Pendant le weekend

Oublier Paris #104 (24/12/2021 – Vendredi 2023)

 

 

 

je ne suis qu’un pauvre misérable et le resterai donc encore – hier soir je marche rue des Alouettes, j’avise le marchand de journaux au bout de ma perspective non loin – il est cinq heures et demie sans doute plus – il fait nuit – les jours rallongent m’a-t-on dit (peut-être) mais ce n’est pas perceptible – je maudis le plan de l’écliptique –

j’avance car le jeudi paraît le spécial du canard des livres – ça ne présage rien de bon, c’est le moment festif (disait le boucher tout à l’heure – une canette à 26 euros pour ce soir) l’année se termine, on ne fait pas de cadeau – j’avance

c’est posé au dessus de ce bazar jaune – est-ce oublié ? je ne sais pas dire

en tout cas je le vois, rouge, rebondi dans l’ombre presque usagé peut-être – je ne crois pas que mon cœur batte spécialement plus fort, je n’ai pas spécialement non plus compris à ce moment – un tour un sort le fatum la conjonction des astres – il fait nuit et les images ne rendent pas compte de l’ambiance assez infectieuse du moment, le populaire se hâte à ses emplettes, il fait nettement moins froid que tout à l’heure – lui est posé sur le dessus de la boite (cette boîte-là, celle-là même)

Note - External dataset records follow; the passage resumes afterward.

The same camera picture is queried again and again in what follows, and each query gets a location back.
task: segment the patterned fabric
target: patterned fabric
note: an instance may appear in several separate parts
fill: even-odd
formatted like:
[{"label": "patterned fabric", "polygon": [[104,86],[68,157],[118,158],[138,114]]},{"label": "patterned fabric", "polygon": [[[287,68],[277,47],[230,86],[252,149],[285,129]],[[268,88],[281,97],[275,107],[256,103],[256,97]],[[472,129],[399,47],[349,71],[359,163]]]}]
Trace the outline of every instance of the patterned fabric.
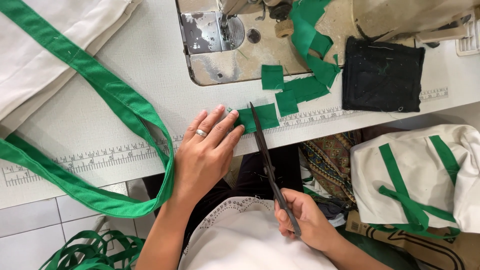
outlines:
[{"label": "patterned fabric", "polygon": [[355,203],[350,178],[350,148],[361,143],[360,130],[302,142],[313,177],[332,196]]}]

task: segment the spool
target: spool
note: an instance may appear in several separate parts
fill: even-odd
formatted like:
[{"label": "spool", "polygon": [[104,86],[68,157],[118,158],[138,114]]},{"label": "spool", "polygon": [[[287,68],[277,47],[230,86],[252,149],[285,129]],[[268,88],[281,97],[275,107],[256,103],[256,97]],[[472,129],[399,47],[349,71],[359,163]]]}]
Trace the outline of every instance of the spool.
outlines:
[{"label": "spool", "polygon": [[293,34],[292,20],[284,20],[275,25],[275,35],[277,38],[286,38]]}]

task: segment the measuring tape
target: measuring tape
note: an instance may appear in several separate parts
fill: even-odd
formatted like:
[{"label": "measuring tape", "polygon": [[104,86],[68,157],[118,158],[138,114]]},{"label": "measuring tape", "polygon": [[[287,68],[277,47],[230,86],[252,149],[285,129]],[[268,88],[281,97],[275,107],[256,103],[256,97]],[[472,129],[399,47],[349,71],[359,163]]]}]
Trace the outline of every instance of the measuring tape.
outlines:
[{"label": "measuring tape", "polygon": [[[429,102],[444,98],[448,98],[447,87],[425,90],[420,94],[420,100],[422,102]],[[308,112],[299,112],[279,118],[278,121],[280,126],[266,129],[264,130],[264,133],[275,134],[287,130],[329,123],[371,113],[374,112],[363,110],[342,110],[341,107],[330,107]],[[253,137],[253,133],[242,136],[242,138],[251,137]],[[183,140],[183,135],[172,135],[171,138],[173,141],[173,149],[175,152],[177,152],[177,149]],[[165,139],[156,140],[155,143],[162,151],[164,151],[165,154],[170,154],[167,147],[167,141]],[[153,158],[157,158],[155,149],[153,149],[147,142],[139,141],[137,143],[128,145],[65,155],[53,158],[52,160],[69,172],[79,175],[83,172],[91,170],[100,170],[106,167],[118,166],[125,163]],[[29,169],[16,164],[8,167],[2,167],[1,171],[7,187],[43,180],[43,178],[31,172]]]}]

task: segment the white shirt
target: white shirt
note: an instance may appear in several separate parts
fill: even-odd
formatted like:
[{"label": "white shirt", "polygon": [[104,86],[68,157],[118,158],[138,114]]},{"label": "white shirt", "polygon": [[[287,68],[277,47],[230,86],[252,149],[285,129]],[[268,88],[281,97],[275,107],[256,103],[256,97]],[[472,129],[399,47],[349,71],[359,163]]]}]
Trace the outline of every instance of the white shirt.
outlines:
[{"label": "white shirt", "polygon": [[209,213],[192,234],[179,270],[336,270],[300,239],[278,231],[272,200],[232,197]]}]

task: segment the left hand
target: left hand
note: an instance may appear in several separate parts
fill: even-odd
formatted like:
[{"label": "left hand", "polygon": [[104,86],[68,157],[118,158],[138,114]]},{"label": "left hand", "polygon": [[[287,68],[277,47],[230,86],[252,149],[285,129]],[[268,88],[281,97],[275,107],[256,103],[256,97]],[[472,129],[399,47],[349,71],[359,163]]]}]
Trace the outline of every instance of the left hand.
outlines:
[{"label": "left hand", "polygon": [[[225,134],[238,118],[238,111],[231,111],[220,123],[225,106],[218,105],[208,116],[201,111],[187,128],[175,155],[175,184],[172,197],[188,201],[191,206],[200,201],[228,172],[237,145],[245,127],[237,126]],[[200,129],[208,133],[202,137],[195,133]]]}]

je le regarde, je le toise, rebondi là – c’est lui

je passe, je vais acheter le canard je reviens – plié sous le bras le canard et son supplément : en première page, un signe : l’immonde qui dit bonjour avec son poing… fuck off – je reviens sur mes pas il est toujours là, posé sur sa boite jaune : il me défie – et évidemment que je le prends puisqu’il m’a attendu – je l’emporte, je l’ouvre plus loin (une odeur de parfum, lointaine) (là, oui me dis-je sûrement, oui : des dizaines et des dizaines de billets verts) (non, pauvre je suis misérable je resterai) : des pièces, certes, des cartes (bleue dorée premier d’identité vitale verte icom comme s’il en pleuvait, premium certes, indigo j’en sais rien, des cartes de visite aussi bien)  (zéro photo sinon celle sur la carte d’identité – naissance le même jour que le sanaryote) – pfff – j’aurais mieux fait de le flanquer à la boîte, il devait y être et puisqu’il y était, telle était sa destination – non je compose le zéro six de la carte de visite, voilà une Françoise apparemment : « il y avait beaucoup d’argent, dit ensuite la voix » ah fais-je, « oui cinq cents euros c’est beaucoup pour moi…  » et pour moi donc… « toute la journée au commissariat… non demain je dois passer prendre des choses… oui dix heures oui, oh merci merci…  » – bah ça ne fait que cinq coupures vertes, après tout – et c’est quoi, au fond, cinq coupures vertes tu peux me dire ? – rien – foutre demain, il fera jour certainement

évidemment, la question ne se pose pas sauf que si : qu’aurais-je fait si ouvrant l’un des trois fermetures Éclair j’avais découvert ces cinq billets verts ? (ou dix oranges ou vingt-cinq bleus etc.) ?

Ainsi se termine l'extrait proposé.